Unconventional exchange bias coupling at perovskite/brownmillerite interface in spontaneously stabilized SrCoO3-{\delta}/SrCoO2.5 bi-layer

TL;DR

This study reveals an unconventional exchange bias effect at the interface of SrCoO3-{ extdelta} and SrCoO2.5 bi-layers, advancing understanding of interfacial magnetism in complex oxide heterostructures.

Contribution

It demonstrates a novel magnetic exchange bias phenomenon at a perovskite/brownmillerite interface without cation modification, expanding the scope of interfacial magnetic control.

Findings

Unconventional exchange bias observed at the interface.

Finite coercive field in the paramagnetic state.

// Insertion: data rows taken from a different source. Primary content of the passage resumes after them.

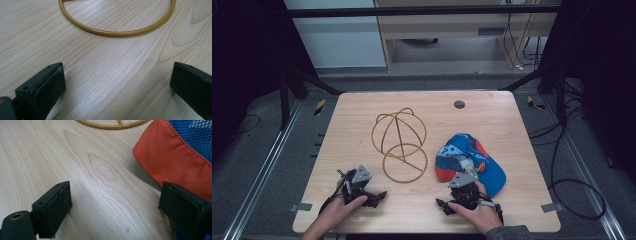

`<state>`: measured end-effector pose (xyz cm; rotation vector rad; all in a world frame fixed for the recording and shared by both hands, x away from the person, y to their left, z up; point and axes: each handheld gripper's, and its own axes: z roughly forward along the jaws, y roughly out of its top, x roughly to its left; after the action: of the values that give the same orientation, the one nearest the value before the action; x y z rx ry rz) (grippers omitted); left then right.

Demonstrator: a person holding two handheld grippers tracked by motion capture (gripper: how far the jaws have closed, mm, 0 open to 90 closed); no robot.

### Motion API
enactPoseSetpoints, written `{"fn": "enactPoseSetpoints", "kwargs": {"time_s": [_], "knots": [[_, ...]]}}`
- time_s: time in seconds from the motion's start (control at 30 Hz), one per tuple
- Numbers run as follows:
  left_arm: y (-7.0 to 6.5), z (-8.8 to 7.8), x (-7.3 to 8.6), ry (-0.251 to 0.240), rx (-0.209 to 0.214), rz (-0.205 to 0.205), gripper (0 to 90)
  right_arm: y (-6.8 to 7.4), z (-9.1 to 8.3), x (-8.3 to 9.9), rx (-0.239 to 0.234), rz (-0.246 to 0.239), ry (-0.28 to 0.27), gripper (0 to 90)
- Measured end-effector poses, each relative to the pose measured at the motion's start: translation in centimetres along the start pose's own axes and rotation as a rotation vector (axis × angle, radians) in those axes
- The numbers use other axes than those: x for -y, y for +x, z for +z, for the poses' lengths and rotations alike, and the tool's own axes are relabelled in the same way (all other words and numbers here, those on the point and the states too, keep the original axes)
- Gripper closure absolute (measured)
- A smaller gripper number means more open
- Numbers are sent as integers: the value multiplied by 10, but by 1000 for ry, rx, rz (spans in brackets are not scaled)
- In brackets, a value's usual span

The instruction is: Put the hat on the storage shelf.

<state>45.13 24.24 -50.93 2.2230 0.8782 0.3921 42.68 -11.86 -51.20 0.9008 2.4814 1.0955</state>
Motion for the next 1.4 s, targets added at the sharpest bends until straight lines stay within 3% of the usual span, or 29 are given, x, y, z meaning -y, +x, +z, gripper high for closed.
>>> {"fn": "enactPoseSetpoints", "kwargs": {"time_s": [0.57, 0.63, 0.7, 0.77, 0.87, 0.97, 1.07, 1.2, 1.4], "knots": [[0, 0, 0, -1, -2, -2, 0, 1, -1, -2, 16, 4, 16, 136], [0, 0, 0, 0, -2, -2, 0, 2, -8, -6, 15, 4, -8, 148], [0, 0, 0, 0, -2, -2, 0, 0, -20, -12, -17, 41, -64, 146], [0, 0, 0, -1, -2, -2, 0, -3, -35, -19, 23, 25, -66, 145], [-1, 0, 0, -1, -3, -4, 0, -18, -57, -27, 69, -4, -61, 132], [-1, 0, 0, 0, -3, -4, 0, -38, -77, -30, 134, 2, -39, 137], [0, 0, 0, 0, -3, -3, 0, -55, -93, -30, 157, 16, -15, 137], [-1, 0, 0, 0, -3, -3, 0, -74, -104, -30, 187, 31, 26, 145], [-1, 0, 0, 0, -3, -3, 0, -87, -108, -35, 176, 45, 91, 137]]}}
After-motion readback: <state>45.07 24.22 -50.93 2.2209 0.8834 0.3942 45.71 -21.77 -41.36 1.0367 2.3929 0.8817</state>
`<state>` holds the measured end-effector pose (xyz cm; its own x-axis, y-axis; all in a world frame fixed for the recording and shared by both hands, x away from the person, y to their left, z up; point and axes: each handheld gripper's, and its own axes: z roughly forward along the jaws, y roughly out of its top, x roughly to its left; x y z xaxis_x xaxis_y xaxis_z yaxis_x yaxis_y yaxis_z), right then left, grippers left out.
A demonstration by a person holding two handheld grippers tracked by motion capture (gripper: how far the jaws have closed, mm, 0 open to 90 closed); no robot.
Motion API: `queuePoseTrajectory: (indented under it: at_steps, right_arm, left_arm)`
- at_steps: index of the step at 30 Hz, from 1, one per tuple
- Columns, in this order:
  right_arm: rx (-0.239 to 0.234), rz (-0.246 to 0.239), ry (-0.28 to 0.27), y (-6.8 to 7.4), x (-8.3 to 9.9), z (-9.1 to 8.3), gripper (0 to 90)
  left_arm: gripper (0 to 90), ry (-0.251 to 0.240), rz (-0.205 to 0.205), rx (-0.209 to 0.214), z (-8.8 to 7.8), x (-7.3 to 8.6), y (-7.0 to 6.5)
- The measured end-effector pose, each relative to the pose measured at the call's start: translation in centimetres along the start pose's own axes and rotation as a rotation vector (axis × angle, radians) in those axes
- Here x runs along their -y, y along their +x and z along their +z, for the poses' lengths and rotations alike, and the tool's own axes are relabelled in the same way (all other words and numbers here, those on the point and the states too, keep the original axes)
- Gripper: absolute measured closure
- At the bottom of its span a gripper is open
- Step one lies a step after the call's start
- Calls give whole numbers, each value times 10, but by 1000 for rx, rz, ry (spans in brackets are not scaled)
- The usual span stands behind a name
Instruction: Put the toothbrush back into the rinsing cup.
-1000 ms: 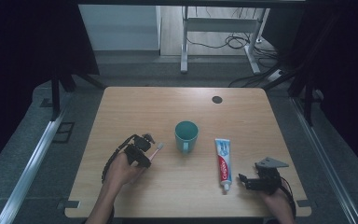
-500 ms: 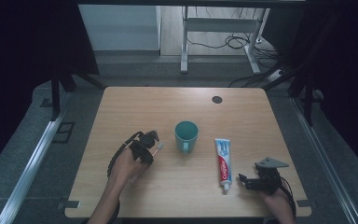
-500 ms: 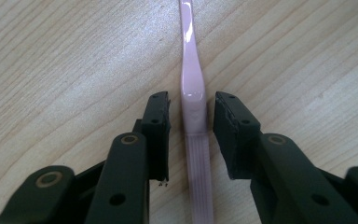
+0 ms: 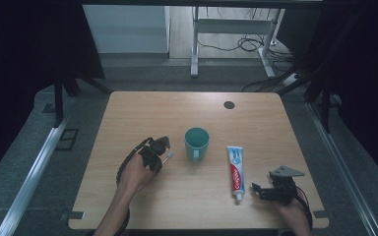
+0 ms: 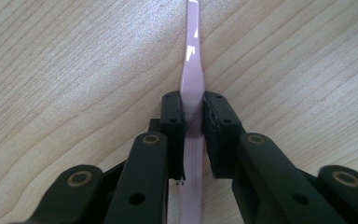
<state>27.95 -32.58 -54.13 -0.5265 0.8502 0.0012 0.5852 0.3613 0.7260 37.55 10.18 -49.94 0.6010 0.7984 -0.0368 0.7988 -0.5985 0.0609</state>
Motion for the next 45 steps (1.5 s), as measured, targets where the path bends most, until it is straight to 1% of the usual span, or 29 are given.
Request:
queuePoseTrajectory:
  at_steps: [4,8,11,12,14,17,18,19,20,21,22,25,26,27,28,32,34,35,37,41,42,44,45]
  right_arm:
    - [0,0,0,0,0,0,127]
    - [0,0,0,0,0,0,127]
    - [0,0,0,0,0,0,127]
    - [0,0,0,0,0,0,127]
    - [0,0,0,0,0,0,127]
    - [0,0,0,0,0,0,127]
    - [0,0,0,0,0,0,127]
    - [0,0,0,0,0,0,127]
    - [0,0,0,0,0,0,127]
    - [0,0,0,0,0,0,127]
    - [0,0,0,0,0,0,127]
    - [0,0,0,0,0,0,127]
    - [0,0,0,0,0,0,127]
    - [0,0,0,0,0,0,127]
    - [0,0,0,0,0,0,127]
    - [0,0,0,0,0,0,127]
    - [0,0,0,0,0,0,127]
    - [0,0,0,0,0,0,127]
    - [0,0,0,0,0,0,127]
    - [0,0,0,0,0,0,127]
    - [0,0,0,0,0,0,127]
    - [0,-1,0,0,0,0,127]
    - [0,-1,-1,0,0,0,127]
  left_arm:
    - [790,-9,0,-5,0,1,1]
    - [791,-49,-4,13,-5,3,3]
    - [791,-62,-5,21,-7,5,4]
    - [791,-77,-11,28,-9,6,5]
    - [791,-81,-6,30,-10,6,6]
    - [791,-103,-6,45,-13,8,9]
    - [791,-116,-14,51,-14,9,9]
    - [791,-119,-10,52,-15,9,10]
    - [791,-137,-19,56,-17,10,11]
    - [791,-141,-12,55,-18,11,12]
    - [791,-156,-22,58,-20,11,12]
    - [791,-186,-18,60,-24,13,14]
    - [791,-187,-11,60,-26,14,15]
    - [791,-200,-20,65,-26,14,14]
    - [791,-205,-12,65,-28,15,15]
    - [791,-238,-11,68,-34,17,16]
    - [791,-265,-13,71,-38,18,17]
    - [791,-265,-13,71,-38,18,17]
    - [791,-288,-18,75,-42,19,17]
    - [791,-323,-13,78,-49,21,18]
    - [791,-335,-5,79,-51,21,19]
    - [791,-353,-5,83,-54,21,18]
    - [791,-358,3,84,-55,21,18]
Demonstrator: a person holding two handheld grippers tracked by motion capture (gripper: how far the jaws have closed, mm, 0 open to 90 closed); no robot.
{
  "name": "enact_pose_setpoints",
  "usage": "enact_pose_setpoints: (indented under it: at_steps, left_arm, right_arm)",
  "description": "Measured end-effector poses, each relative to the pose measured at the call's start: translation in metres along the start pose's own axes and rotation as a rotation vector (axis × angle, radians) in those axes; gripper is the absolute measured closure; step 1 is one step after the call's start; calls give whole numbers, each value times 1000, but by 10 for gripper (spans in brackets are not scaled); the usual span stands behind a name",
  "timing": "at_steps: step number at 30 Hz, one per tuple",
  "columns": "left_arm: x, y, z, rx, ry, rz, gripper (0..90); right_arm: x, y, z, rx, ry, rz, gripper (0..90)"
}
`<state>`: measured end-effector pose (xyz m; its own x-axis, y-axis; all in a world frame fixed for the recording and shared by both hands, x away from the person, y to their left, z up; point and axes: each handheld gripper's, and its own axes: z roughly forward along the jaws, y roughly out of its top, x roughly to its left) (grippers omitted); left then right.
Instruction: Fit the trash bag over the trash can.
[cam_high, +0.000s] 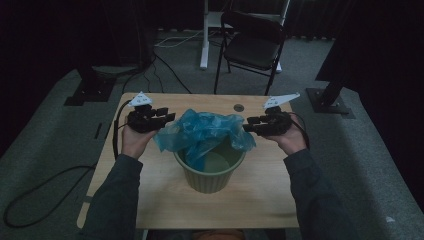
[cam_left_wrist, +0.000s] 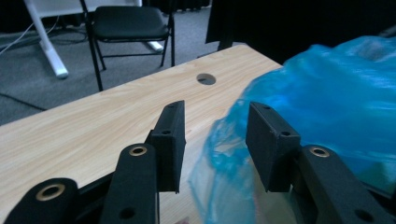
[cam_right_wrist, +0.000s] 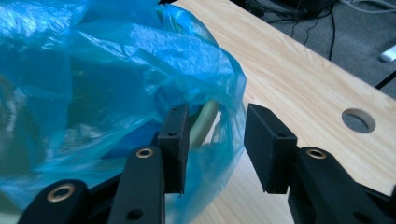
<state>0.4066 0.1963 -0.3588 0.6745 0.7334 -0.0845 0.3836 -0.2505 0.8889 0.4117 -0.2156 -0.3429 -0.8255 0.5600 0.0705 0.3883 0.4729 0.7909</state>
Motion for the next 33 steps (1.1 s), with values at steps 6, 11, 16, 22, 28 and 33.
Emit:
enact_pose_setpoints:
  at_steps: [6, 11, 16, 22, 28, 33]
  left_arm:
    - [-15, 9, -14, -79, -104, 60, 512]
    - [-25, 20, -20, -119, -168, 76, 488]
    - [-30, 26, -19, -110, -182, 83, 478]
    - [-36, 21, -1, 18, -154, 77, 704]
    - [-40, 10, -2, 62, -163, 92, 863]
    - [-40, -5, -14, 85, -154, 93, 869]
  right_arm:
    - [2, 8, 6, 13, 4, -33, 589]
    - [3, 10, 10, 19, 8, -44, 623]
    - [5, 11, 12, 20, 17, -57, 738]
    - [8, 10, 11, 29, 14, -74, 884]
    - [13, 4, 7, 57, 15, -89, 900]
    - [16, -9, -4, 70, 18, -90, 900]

Effect attributed to interfacial ferromagnet/antiferromagnet coupling.

Abstract

Interface effect in complex oxide thin film heterostructures lies at the vanguard of current research to design technologically relevant functionality and explore emergent physical phenomena. While most of the previous works focus on the perovskite/perovskite heterostructures, the study on perovskite/brownmillerite interfaces remain at its infancy. Here, we investigate spontaneously stabilized perovskite-ferromagnet (SrCoO3-{\delta})/brownmillertite-antiferromagnet (SrCoO2.5) bi-layer with TN > TC and discover an unconventional interfacial magnetic exchange bias effect. From magnetometry investigations, it is rationalized that the observed effect stems from the interfacial ferromagnet/antiferromagnet coupling. The possibility for coupled ferromagnet/spinglass interface engendering such effect is ruled out. Strikingly, a finite coercive field persists in the paramagnetic state of SrCoO3-{\delta} whereas the exchange bias field vanishes at TC. We conjecture the observed effect to be due to the effective external quenched staggered field provided by the antiferromagtic layer for the ferromagnetic spins at the interface. Our results not only unveil a new paradigm to tailor the interfacial magnetic properties in oxide heterostructures without altering the cations at the interface, but also provide a purview to delve into the fundamental aspects of exchange bias in such unusual systems paving a big step forward in thin film magnetism.